Business, Finance Leaders Address U.S. Water Policy

From markets and higher prices, better water systems will flow, they say.

Three years ago the U.S. Environmental Protection Agency asked a big question: What is the value of water to the American economy?

After two years of meetings and multiple studies, the results were conclusive in the all the wrong ways.

Water was clearly valuable – energy production, drinking water supply, and agriculture account for 94 percent of U.S. water withdrawals – but the numbers necessary for the sort of detailed evaluations that policy wonks crave were not widely available. Data on water use were absent or incomplete. Even economic signals were off. Prices paid by residents and farmers, both subsidized in different ways, often covered neither the cost of providing water nor reflected water’s worth were it traded on a market.

And true to its nature as a resource that flows and shifts, water’s value changed depending on hydrologic conditions and geographic location. The entire exercise, though helpful in identifying gaps, added up to a case of stating the obvious.

“Reliable information on the economic importance of water is, in many ways, elusive,” asserted the summary report, published in November 2013.

The value of water is again weighing on American minds. When the EPA began its water study in 2011, Texas was in the middle of its hottest, driest year in recorded history. Today, that distinction falls on California, which is enduring its own inferno – the state’s hottest, driest three-year period in more than one century of record keeping.

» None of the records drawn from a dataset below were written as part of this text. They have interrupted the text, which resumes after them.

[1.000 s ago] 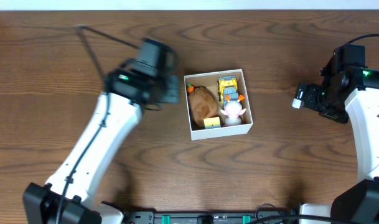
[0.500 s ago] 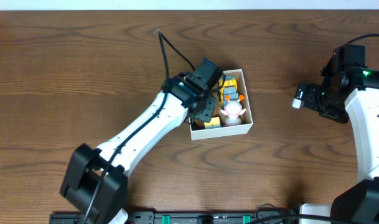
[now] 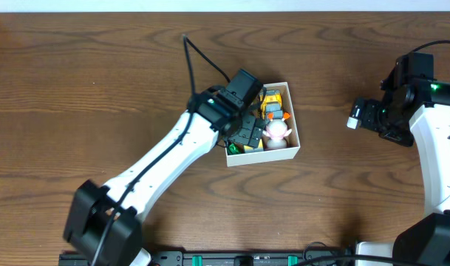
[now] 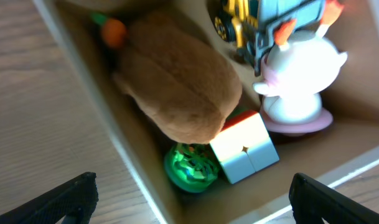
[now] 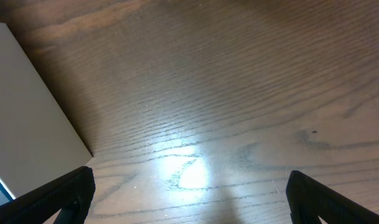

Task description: Pack container

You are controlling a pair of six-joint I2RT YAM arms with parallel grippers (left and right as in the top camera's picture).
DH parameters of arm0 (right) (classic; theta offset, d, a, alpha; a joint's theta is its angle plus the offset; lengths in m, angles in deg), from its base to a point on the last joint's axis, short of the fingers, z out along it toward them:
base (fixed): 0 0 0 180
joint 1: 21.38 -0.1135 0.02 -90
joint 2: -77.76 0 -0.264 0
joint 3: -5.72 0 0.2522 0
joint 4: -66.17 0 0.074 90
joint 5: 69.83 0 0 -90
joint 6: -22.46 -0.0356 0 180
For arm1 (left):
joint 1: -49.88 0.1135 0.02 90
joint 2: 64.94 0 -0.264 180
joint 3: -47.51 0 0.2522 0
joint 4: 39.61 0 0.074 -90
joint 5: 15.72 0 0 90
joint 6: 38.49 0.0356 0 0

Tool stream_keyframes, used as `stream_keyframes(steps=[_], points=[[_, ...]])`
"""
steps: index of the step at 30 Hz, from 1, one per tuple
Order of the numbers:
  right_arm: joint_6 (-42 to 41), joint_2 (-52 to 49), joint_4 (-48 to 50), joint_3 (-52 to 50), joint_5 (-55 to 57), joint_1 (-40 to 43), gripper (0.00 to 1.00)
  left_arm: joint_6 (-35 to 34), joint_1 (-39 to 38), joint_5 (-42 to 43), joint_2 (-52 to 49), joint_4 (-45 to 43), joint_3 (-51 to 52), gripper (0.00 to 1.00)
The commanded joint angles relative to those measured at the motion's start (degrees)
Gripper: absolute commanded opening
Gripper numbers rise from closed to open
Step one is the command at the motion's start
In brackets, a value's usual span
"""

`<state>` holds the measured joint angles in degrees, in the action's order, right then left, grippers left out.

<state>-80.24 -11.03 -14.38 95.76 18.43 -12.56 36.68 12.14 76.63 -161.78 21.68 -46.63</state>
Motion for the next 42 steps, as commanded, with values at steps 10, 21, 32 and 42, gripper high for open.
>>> stream_keyframes(steps=[10, 21, 32, 42], points=[[1.0, 4.2, 12.8, 0.9, 4.2, -13.1, 0.99, -2.0, 20.6, -7.5, 15.9, -0.1, -0.4, 0.98], [0.8, 6.3, 16.1, 0.9, 2.2, -17.1, 0.99, 0.4, 33.9, -7.5, 18.5, 3.4, -0.4, 0.98], [-2.7, 29.8, 13.4, -5.4, 7.8, -17.8, 0.99, 0.3, 38.3, -2.5, 41.0, 10.3, 7.0, 0.98], [-9.5, 58.3, 13.3, -31.3, 10.8, -19.0, 0.99, 11.6, 38.3, 1.6, 71.5, 10.3, 29.0, 0.98]])
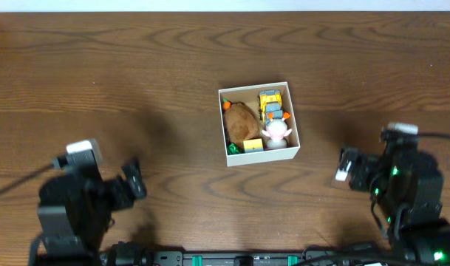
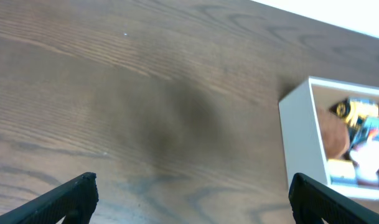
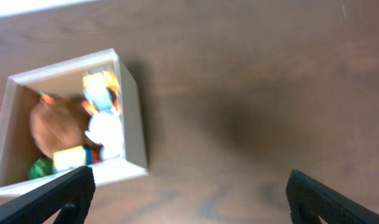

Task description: Pack container

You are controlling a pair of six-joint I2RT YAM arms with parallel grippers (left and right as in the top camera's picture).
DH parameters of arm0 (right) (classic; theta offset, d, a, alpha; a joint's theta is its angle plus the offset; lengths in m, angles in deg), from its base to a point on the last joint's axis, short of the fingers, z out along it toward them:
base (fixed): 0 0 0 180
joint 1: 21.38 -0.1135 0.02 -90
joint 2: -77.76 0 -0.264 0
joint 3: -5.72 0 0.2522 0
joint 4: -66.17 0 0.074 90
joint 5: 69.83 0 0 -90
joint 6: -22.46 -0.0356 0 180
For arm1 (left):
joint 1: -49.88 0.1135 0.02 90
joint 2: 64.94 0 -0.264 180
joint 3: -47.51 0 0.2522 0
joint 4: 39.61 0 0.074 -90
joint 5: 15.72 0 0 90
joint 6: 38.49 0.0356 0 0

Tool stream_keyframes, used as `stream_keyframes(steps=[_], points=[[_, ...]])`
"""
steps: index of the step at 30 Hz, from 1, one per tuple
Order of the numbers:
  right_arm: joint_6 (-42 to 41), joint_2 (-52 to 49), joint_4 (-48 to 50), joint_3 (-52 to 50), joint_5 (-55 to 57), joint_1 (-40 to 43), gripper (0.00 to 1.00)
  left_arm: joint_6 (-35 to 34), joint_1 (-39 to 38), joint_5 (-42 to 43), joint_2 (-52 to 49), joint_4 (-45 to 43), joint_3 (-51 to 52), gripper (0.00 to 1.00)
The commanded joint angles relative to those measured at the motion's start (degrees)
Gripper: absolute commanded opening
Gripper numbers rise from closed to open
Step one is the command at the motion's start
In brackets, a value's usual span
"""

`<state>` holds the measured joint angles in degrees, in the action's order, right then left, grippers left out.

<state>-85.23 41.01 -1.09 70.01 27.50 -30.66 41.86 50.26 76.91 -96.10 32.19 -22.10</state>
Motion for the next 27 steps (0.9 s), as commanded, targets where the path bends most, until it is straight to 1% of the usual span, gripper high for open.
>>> stream_keyframes(steps=[1, 2, 4, 8, 13, 27], points=[[-5.1, 7.9, -0.1, -7.0, 1.7, -0.9, 0.99, 8.6, 0.2, 1.3, 7.3, -0.1, 5.9, 0.98], [-5.6, 10.0, -0.3, -8.6, 1.7, -0.9, 0.99, 11.6, 0.2, 1.3, 9.2, 0.3, 7.7, 0.98], [-5.9, 13.2, -0.5, -11.3, 1.7, -0.9, 0.99, 15.2, 0.2, 1.2, 11.8, 1.6, 10.8, 0.98], [-6.5, 16.0, -1.3, -14.2, 0.9, -0.9, 0.99, 15.4, 0.2, 1.2, 12.9, 0.2, 13.0, 0.98], [-11.3, 15.8, -1.2, -14.4, -1.0, -0.9, 0.99, 15.4, 0.2, 1.2, 12.9, 0.2, 13.0, 0.98], [-11.2, 15.8, -3.2, -14.4, -0.9, -0.9, 0.99, 15.4, 0.2, 1.2, 12.9, 0.2, 13.0, 0.98]])
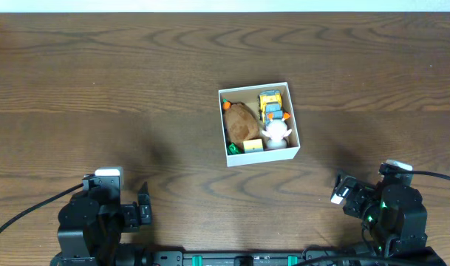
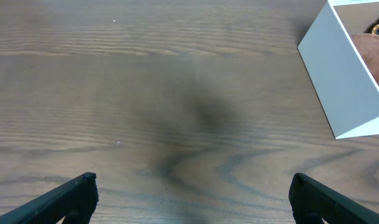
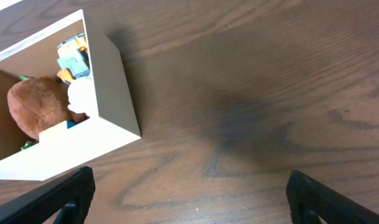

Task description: Pack container

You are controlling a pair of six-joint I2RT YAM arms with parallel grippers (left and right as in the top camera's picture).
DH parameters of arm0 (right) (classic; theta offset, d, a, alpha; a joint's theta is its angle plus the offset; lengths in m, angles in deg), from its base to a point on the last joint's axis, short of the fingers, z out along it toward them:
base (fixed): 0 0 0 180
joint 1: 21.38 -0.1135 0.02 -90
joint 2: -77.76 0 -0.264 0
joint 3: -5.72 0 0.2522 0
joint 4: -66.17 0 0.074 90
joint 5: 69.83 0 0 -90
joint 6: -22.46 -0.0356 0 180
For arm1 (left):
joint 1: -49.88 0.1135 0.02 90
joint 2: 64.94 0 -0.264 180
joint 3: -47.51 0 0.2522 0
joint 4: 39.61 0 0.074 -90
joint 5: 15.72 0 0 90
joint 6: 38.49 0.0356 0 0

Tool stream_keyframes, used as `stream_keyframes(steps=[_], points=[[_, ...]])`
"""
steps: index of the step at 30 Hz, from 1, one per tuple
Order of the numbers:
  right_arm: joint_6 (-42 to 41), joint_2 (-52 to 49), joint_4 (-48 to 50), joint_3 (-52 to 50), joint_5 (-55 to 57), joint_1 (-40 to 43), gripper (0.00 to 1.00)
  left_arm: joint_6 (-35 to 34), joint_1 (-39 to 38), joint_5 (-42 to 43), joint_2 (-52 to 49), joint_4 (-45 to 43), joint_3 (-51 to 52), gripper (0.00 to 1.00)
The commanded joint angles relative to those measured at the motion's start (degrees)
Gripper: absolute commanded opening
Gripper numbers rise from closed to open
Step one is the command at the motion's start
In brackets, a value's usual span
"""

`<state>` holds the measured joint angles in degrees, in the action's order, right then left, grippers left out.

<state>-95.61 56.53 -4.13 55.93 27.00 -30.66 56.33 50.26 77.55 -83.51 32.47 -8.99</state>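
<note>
A white box (image 1: 294, 125) stands mid-table. Inside lie a brown plush (image 1: 241, 123), a yellow toy truck (image 1: 270, 106), a white figure (image 1: 276, 132), a yellow-topped cube (image 1: 252, 145) and a green ball (image 1: 233, 148). My left gripper (image 2: 189, 200) is open over bare wood at the near left edge, the box (image 2: 338, 81) at its far right. My right gripper (image 3: 188, 198) is open near the front right, the box (image 3: 108, 93) to its upper left. Both arms (image 1: 99, 222) (image 1: 383, 214) sit folded at the near edge.
Dark wood table (image 1: 136, 74) all around the box. Cables run along the front edge by the arm bases.
Both arms have drawn further back toward the near edge of the table. Both grippers stay open. The box and its contents have not moved.
My left gripper held the green ball at the left of the table. Then it was open over the box with the ball lying in the front left corner. After that both arms were pulled back near the front edge, and now lower still.
</note>
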Motion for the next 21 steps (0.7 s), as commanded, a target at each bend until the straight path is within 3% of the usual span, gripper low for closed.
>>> stream_keyframes(steps=[1, 10, 16, 21], points=[[-0.8, 0.3, -0.2, -0.3, -0.4, -0.9, 0.99, 0.9, 0.2, 0.6, 0.3, -0.1, -0.1, 0.98], [0.9, 1.5, -1.4, -0.7, 3.9, -0.9, 0.99, 0.9, 0.2, 0.6, 0.3, -0.1, -0.1, 0.98], [22.5, 11.7, 9.1, -6.0, -3.6, -0.8, 0.99, 0.9, 0.2, 0.6, 0.3, -0.1, -0.1, 0.98], [25.4, 16.8, 20.8, -13.7, -5.4, -0.4, 0.99, 0.9, 0.2, 0.6, 0.3, -0.1, -0.1, 0.98]])
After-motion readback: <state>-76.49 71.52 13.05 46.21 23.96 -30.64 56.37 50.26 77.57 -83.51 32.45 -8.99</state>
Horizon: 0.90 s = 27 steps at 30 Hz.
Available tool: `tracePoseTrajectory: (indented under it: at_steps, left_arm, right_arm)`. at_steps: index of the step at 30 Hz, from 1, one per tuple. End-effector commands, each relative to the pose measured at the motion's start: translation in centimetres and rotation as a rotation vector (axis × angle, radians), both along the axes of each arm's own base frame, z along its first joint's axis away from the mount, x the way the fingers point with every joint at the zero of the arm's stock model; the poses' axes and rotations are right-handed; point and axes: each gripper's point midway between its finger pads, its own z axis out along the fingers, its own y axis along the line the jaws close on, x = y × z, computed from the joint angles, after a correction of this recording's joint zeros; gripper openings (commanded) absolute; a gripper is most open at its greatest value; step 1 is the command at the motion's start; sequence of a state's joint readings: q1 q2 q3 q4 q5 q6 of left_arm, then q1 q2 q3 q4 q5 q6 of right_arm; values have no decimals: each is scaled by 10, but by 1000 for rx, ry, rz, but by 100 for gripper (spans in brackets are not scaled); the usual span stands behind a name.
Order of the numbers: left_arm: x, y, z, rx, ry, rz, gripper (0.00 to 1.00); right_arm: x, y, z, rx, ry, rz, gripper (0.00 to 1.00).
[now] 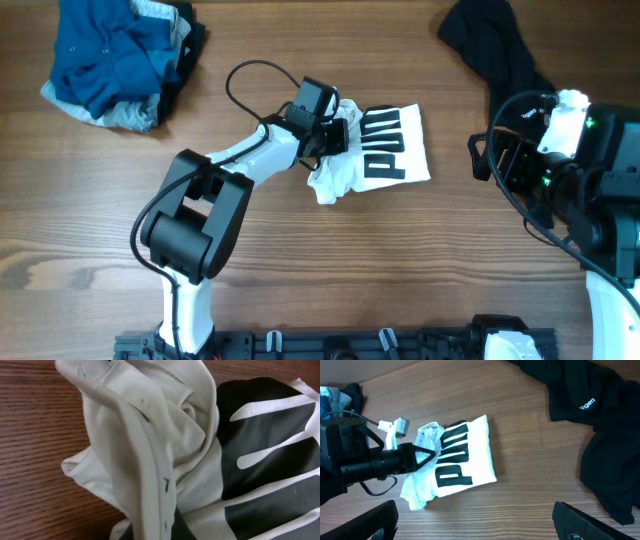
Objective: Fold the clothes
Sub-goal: 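Lift the bundle with the left gripper and carry it to the top-left pile, then lower the bundle onto the blue clothes pile and open the left gripper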
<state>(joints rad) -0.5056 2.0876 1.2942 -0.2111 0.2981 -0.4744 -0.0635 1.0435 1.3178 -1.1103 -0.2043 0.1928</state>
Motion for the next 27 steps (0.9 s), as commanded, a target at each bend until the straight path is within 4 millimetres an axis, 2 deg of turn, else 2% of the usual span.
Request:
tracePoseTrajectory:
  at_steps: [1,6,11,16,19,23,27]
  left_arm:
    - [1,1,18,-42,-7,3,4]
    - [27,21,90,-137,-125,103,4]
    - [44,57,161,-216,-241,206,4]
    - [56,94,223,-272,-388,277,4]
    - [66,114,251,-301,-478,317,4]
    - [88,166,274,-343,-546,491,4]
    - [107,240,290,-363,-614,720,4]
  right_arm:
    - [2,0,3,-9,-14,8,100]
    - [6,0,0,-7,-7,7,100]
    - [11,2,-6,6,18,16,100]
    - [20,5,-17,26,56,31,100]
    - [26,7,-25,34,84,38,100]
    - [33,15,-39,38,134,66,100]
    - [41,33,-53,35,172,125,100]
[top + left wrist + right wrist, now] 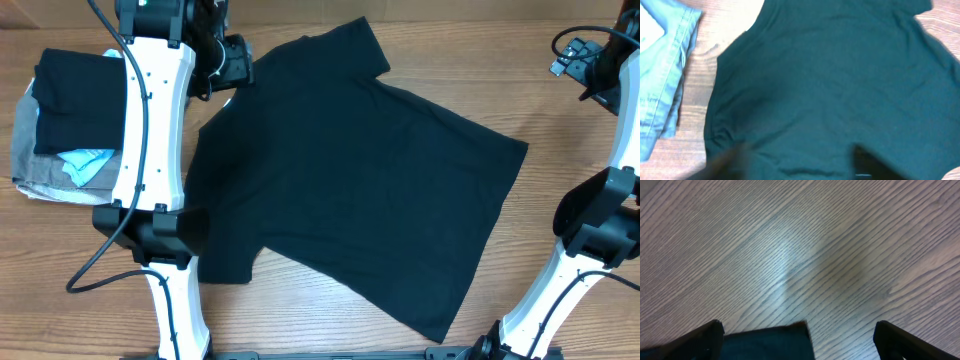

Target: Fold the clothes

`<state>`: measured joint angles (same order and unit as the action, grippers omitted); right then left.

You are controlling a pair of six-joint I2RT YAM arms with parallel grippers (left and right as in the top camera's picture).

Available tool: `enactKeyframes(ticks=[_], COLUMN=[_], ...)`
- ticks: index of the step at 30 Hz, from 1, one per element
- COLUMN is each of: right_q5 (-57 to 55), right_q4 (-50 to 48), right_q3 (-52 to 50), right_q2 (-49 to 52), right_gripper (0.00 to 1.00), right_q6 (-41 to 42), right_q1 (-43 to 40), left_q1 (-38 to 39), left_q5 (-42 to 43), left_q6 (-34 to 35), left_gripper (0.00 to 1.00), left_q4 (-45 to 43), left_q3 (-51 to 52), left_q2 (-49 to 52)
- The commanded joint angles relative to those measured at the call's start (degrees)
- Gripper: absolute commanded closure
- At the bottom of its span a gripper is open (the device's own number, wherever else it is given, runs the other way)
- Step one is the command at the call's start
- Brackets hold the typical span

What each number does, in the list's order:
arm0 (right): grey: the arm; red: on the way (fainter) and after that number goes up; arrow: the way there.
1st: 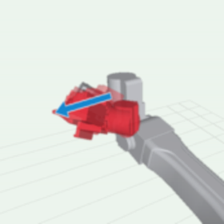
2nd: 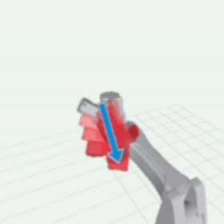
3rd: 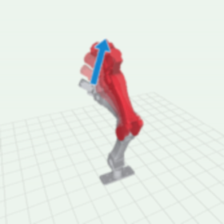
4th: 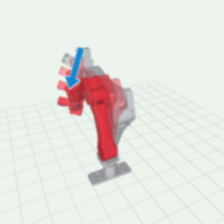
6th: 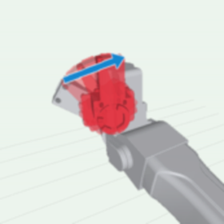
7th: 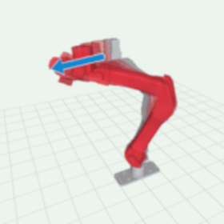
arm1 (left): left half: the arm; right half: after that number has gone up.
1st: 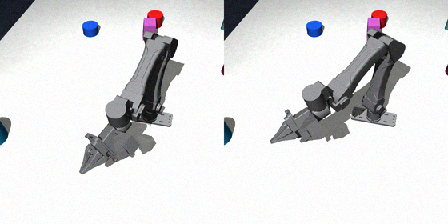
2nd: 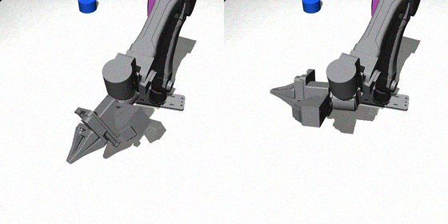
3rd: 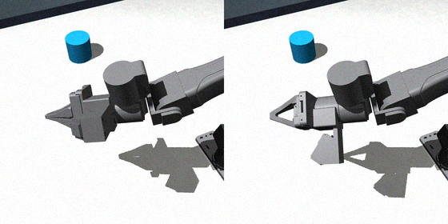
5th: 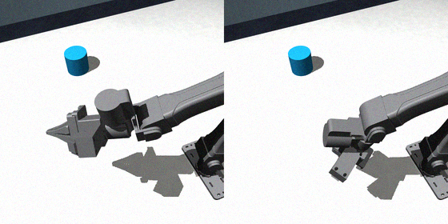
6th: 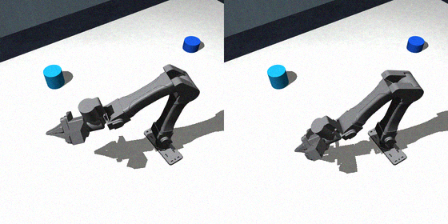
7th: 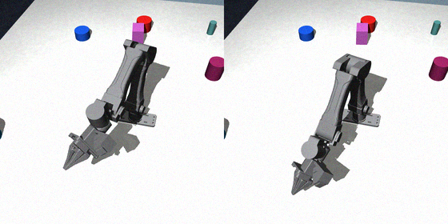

It is fitting then that Californians – and the nation, as well – should be talking about what water is worth and what uses of it are worthwhile.

That conversation will be given a significant boost on Monday, October 20 at a conference on Stanford University’s campus.

Organized by Stanford’s Woods Institute for the Environment and the Hamilton Project, a Brookings Institution offshoot that is keen on using economic tools to solve policy problems, the one-day conference will highlight the ways that markets and prices can reduce water consumption and catalyze technological innovation that can make better use of scarce supplies. These messages are all the more interesting because of who is delivering them.

Starpower

These meetings usually draw academics and policymakers, and the event has its share of star researchers and public officials: Robert Glennon, professor of law and public policy at the University of Arizona; Peter Gleick, president of the Pacific Institute; James Lochhead, manager of Denver Water; and even Jerry Brown, governor of California.

But this event is notable for who else will be holding the microphone – the titans of business and finance. Sheryl Sandberg, chief operating officer of Facebook, will open the meeting, while Tom Steyer, a hedge-fund billionaire turned climate campaigner, will moderate a session on how global warming is affect water supplies. Former U.S. Treasury Secretary Robert Rubin will also speak.

Though the event adjourns just after the lunch hour, participants say they desire more than collegial chatter – action is the goal.

“The first hope is that this event will lead to policy change,” Barton Thompson, a Stanford University law professor, told Circle of Blue.

Thompson is a co-author on one of the two papers that were commissioned for the conference by the Hamilton Project and are being discussed on Monday.

One paper argues that when water is scarce, markets are needed for two reasons: to encourage conservation, by increasing the price of water, and to move supplies to where they can produce the most economic value. Western U.S. states should facilitate these deals by establishing underground storage facilities that act as banks and by restricting the use of free groundwater.

Thompson’s paper looks at technological innovation. He recommends four policies for spurring investments that will help create sustainable water systems.

First, water suppliers should price water so that it reflects the cost of moving and purifying water as well as the cost of repairing and replacing the pipes, pumps, and treatment facilities involved in the process. Seemingly a common sense business principle, many utilities are nonetheless failing at this basic financial duty. Only one-third of utilities earn enough revenue to maintain a financially stable operation that accounts for both current operations and future maintenance, according to a survey of utility managers conducted by Black & Veatch, an engineering firm. It should be no surprise then that U.S. water utilities are behind on infrastructure investment.

The second recommendation is a partial remedy for the funding gap. Utilities should levy an extra fee on customer water bills, called a public goods charge, Thompson argues. This pot of money would go into funds for researching and developing new water-saving technologies. California put in place a similar public goods charge in 1996 on electricity bills to promote renewable energy.

To shepherd these dollars, Thompson suggests each state create an office of water innovation. The agency would coordinate the research and testing of new products, like the Electric Power Research Institute does for the electric industry.

The final recommendation ties the package together. Agencies need to collaborate on a set of regulatory standards that will allow technologies such as permeable membranes to reuse dirty water to jump easily from state to state and county to county. Standardization has aided a number of industries including telecommunications and, back in the day, railroads.

Much of what will be said at the conference is not revolutionary. These ideas have been tested and implemented in a number of other contexts. Even so, water policies tend to move slowly and incrementally. Getting business on board is an important step.

“These are not politically easy but we can imagine making the changes,” Thompson said.